* _WHAT YOU WILL DO_
In full and without alteration, write out the data below.

* _INFORMATION SUPPLIED_
◆ ◆ ◆ ◆

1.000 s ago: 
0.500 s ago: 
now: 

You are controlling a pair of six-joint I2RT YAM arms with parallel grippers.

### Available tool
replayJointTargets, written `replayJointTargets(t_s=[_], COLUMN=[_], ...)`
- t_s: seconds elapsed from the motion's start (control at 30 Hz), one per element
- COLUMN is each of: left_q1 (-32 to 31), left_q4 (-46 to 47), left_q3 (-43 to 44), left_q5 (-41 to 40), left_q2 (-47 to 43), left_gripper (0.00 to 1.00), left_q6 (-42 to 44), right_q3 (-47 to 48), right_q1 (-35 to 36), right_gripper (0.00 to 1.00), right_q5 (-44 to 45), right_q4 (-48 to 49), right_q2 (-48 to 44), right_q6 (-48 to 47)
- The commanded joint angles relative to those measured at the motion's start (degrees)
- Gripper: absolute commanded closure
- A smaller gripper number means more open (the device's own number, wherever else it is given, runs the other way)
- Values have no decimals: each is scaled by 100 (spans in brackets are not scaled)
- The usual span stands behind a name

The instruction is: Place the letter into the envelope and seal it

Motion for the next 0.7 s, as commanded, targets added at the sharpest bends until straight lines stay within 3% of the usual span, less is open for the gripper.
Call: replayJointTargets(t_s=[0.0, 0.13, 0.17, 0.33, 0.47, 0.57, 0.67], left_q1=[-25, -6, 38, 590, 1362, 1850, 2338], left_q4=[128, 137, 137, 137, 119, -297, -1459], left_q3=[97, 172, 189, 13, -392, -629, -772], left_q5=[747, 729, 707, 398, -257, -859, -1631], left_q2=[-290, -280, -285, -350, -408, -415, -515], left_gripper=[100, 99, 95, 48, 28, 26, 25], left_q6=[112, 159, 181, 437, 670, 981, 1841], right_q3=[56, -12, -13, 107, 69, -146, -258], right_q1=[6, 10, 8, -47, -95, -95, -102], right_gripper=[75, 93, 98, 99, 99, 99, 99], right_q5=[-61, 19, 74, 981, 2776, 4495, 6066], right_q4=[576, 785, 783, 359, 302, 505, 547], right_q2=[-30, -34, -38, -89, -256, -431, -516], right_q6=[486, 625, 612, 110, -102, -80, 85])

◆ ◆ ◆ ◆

* _EXERCISE ANSWER_
1.000 s ago: 
0.500 s ago: 
now: 

You are controlling a pair of six-joint I2RT YAM arms with parallel grippers.

### Available tool
replayJointTargets, written `replayJointTargets(t_s=[_], COLUMN=[_], ...)`
- t_s: seconds elapsed from the motion's start (control at 30 Hz), one per element
- COLUMN is each of: left_q1 (-32 to 31), left_q4 (-46 to 47), left_q3 (-43 to 44), left_q5 (-41 to 40), left_q2 (-47 to 43), left_gripper (0.00 to 1.00), left_q6 (-42 to 44), right_q3 (-47 to 48), right_q1 (-35 to 36), right_gripper (0.00 to 1.00), right_q5 (-44 to 45), right_q4 (-48 to 49), right_q2 (-48 to 44), right_q6 (-48 to 47)
- The commanded joint angles relative to those measured at the motion's start (degrees)
- Gripper: absolute commanded closure
- A smaller gripper number means more open (the device's own number, wherever else it is given, runs the other way)
- Values have no decimals: each is scaled by 100 (spans in brackets are not scaled)
- The usual span stands behind a name

The instruction is: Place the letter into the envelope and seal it

Motion for the next 0.7 s, as commanded, targets added at the sharpest bends until straight lines stay within 3% of the usual span, less is open for the gripper.
Call: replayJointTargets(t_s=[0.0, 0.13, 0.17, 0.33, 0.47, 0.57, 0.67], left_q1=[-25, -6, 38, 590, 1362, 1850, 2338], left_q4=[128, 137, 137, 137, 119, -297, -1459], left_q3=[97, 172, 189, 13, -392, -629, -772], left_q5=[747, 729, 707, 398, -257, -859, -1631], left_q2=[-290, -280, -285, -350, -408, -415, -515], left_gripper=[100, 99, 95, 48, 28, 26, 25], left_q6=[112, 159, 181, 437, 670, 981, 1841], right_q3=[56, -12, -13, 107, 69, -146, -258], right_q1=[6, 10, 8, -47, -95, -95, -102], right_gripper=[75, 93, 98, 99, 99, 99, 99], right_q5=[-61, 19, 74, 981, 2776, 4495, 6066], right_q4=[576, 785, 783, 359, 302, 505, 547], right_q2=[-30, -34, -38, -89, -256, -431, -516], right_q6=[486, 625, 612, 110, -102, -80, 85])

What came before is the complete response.